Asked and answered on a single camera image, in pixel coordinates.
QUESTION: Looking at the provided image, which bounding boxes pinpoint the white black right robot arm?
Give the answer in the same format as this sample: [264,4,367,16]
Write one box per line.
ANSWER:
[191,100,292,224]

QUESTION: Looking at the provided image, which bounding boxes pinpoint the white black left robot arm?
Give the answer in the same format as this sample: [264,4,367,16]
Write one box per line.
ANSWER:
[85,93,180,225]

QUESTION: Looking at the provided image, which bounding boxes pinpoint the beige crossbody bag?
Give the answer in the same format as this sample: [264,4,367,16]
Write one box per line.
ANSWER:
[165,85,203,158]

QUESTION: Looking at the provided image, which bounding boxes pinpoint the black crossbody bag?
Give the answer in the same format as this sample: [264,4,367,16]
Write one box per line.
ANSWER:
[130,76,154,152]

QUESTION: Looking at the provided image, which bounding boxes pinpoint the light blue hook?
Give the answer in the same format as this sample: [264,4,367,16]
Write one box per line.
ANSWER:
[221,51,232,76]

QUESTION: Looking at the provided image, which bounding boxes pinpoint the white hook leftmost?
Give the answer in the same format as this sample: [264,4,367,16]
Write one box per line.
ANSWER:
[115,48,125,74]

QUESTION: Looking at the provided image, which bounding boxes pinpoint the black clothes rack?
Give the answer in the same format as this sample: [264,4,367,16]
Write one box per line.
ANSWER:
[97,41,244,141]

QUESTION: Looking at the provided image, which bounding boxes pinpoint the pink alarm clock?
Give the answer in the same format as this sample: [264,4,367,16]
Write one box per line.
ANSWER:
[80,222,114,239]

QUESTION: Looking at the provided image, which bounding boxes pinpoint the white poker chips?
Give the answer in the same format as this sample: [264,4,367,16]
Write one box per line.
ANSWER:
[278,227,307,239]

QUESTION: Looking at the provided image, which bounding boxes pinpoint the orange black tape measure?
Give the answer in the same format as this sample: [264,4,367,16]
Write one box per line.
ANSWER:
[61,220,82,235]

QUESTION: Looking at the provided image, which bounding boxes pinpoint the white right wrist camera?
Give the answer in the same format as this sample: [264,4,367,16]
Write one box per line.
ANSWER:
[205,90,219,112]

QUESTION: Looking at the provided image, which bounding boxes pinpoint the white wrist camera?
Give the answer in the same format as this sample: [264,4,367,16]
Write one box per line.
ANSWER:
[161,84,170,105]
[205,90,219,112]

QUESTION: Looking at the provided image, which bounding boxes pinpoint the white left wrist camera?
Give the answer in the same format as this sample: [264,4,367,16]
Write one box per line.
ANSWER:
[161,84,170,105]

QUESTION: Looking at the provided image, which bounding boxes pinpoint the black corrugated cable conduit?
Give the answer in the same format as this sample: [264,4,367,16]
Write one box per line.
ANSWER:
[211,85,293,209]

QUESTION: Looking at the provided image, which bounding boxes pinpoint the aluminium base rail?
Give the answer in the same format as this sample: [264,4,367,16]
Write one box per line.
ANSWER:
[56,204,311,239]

────────────────────

* TASK DESCRIPTION *
Among the lines above, find those with the string "wrist" and copy them.

* ANSWER TO THE EXERCISE *
QUESTION: Looking at the provided image, which bounding boxes pinpoint the white right wrist camera?
QUESTION: Looking at the provided image, which bounding boxes pinpoint the white wrist camera?
QUESTION: Looking at the provided image, which bounding boxes pinpoint the white left wrist camera?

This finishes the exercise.